> [Task description]: Each line of the records containing "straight" is to be copied out and returned.

> [Records drawn from a dataset]:

== Segment start ==

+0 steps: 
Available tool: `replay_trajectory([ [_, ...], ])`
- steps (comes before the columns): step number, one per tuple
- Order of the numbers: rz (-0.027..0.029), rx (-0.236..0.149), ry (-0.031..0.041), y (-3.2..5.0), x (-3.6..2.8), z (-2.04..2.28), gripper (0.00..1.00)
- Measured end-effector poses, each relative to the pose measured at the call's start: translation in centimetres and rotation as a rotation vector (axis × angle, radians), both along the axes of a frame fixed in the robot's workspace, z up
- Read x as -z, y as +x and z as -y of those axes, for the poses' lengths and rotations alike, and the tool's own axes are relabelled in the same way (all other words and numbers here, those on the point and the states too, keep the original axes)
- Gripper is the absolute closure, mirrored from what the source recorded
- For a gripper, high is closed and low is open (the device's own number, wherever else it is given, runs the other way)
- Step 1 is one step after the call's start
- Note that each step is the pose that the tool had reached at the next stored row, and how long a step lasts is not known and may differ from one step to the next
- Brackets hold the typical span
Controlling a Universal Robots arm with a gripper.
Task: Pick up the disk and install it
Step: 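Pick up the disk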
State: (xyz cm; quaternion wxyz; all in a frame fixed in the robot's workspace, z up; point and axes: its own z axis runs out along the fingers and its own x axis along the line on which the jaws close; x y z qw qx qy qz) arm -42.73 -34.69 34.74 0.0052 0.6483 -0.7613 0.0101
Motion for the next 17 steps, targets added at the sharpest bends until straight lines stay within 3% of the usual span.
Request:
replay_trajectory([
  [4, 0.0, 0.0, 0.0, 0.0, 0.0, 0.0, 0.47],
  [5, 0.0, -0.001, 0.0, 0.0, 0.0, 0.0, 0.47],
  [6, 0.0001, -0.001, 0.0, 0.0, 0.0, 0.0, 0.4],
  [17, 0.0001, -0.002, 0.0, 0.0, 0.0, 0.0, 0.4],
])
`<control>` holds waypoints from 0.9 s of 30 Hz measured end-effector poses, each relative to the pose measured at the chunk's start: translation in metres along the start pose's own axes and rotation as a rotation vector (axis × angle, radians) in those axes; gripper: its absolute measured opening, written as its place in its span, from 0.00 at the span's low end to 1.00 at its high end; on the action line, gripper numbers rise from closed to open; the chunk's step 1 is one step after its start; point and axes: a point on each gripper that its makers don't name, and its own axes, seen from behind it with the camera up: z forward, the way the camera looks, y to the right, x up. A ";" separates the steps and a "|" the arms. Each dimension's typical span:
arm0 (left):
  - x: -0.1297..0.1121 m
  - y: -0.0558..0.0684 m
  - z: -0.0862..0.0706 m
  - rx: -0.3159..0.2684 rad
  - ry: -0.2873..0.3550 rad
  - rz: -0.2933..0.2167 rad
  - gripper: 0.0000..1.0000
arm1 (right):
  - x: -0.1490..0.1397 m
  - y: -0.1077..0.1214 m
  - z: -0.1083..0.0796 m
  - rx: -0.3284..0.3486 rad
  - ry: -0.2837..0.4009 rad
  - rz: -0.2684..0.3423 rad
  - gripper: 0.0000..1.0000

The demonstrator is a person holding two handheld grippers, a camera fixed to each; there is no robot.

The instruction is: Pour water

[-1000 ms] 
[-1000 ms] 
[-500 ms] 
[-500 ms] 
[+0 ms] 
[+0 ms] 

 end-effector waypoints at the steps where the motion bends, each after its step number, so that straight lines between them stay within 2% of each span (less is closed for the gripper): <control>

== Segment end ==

> [Task answer]:
Motion for the next 17 steps, targets added at the sharpest bends until straight lines stay within 3% of the usual span.
 end-effector waypoints at the steps where the motion bends, each after its step number, so that straight lines between them stay within 2% of each span (less is closed for the gripper): <control>

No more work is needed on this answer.